全体主義に大衆がかぶれて暴走するのは、決してドイツ民族特有の話ではないということを、ハンナ・アーレントは言いたかったのである。

今の日本でも充分あり得そうな話である。

第二次安倍政権は十分その危険性があった。


安倍元首相は盛んに「悪夢の民主党政権」と繰り返し、民主党政権を悪者に仕立て共通の敵を作り、「アベノミクス」というとても分かりやすい(実効はどうだったのか疑問だが)景気回復の“救済の物語”を見せた。

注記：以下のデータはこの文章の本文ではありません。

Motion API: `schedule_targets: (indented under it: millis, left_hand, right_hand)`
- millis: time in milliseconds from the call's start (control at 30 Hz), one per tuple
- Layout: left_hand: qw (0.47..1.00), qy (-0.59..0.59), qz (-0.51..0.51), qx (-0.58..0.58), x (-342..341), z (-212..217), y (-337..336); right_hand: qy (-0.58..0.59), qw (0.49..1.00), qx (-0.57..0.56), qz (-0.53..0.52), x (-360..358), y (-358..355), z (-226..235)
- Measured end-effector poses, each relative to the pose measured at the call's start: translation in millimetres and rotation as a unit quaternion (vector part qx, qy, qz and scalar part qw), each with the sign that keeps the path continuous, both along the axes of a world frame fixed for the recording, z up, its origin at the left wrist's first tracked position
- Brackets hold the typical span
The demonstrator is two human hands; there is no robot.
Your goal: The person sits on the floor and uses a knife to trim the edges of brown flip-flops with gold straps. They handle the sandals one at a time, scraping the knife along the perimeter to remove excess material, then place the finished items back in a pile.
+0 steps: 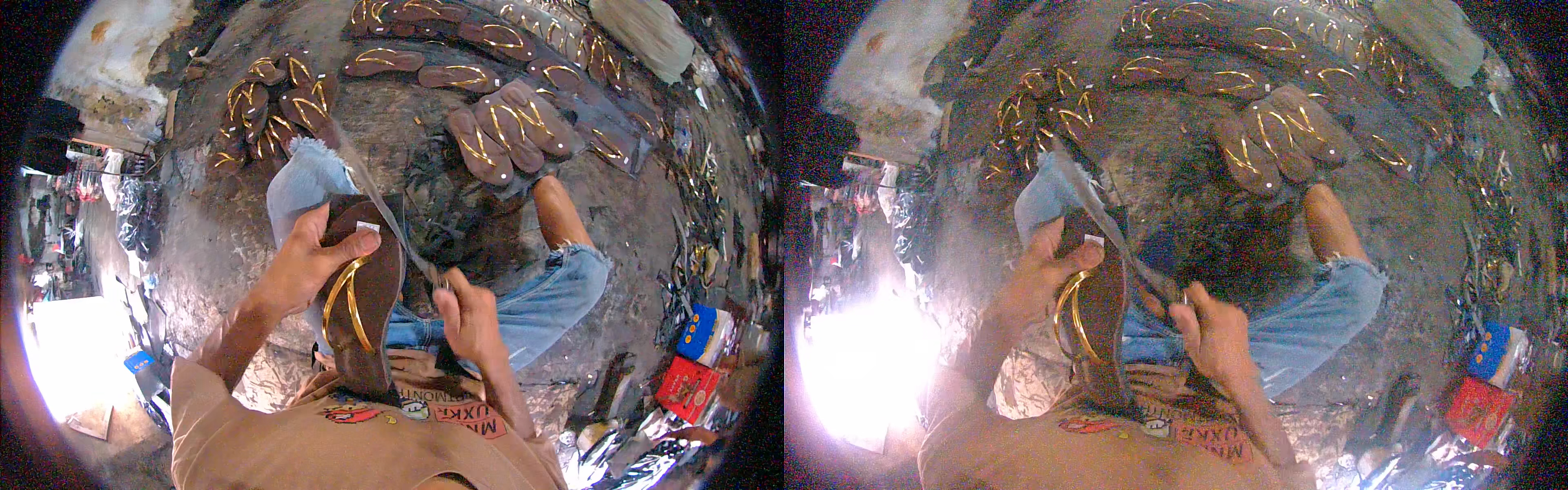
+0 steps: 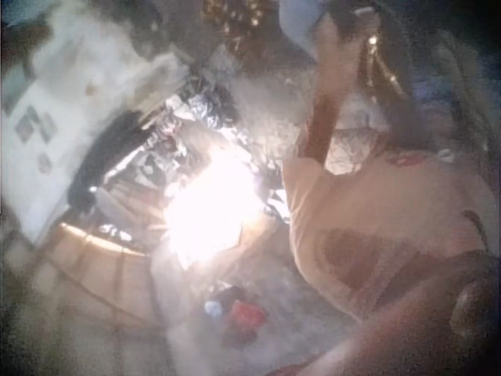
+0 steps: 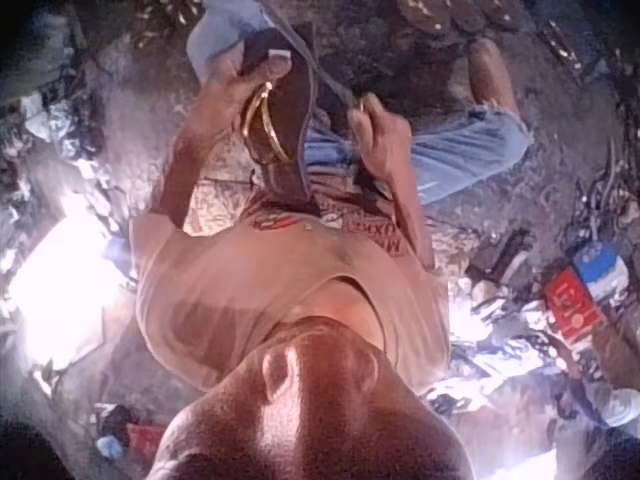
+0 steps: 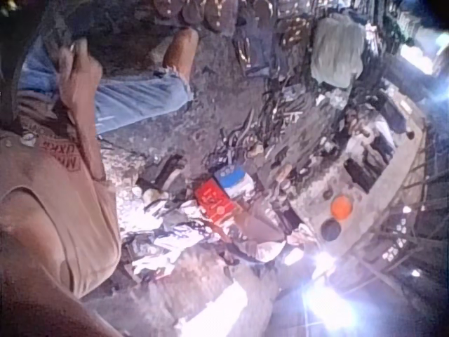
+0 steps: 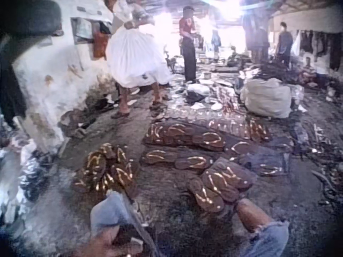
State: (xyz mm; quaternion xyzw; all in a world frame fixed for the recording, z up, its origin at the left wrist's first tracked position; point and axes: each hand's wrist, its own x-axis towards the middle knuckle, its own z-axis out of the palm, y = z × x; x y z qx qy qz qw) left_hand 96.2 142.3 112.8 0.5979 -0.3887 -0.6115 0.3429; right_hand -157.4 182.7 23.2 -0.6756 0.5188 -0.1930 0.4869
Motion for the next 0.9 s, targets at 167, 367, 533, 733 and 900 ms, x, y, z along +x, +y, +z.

そして、改憲→再軍備という、今考えたらトンデモ無いことを多くの日本人に納得させようとした。


それに比べて、岸田現首相はとっても人気がない。

安倍元首相と岸田首相に対する一般民衆の捉え方について、笑える話(しかも実話)がある。

・女性二人

「安倍さんの方が今の岸田首相より私たち国民のことを考えてくれていたわ」

・新聞記者

「でも、第二次安倍政権では2回も消費税が上げられてますよ」

・女性二人

「安倍さんのしたことは細かくは覚えてません。」

安倍さんのすることなら何でも良かったわけである。

改憲→再軍備、そして核武装なんてなれば、防衛費はGNPの2%枠の中にも収まらない、つまり更なる増税になるなんて考えていなかったのだろう。

岸田首相が防衛費をGNPの2%枠迄上げようとしているのは、NATO と足並みを揃えるためなのである。

独自の軍隊を増強するよりかは、今の自衛隊のままでアメリカを含むNATO 諸国やお隣の韓国と仲良くした方が、ずっと現実的で確実な安全保障策だと思う。

多くの日本人は知らないようだが、海上自衛隊の護衛艦とかには「艦番号」というのがあり、これを検索するだけで護衛艦の名前などが分かる。この「艦番号」はアメリカ軍と韓国軍と海自のはダブらないようになってる。一般日本人が知らないだけで、軍(モドキを含む)レベルでは、この三国の同盟関係は以前から強固なのである。



そう、これは今の日本でだって十分起こりうる話なのである。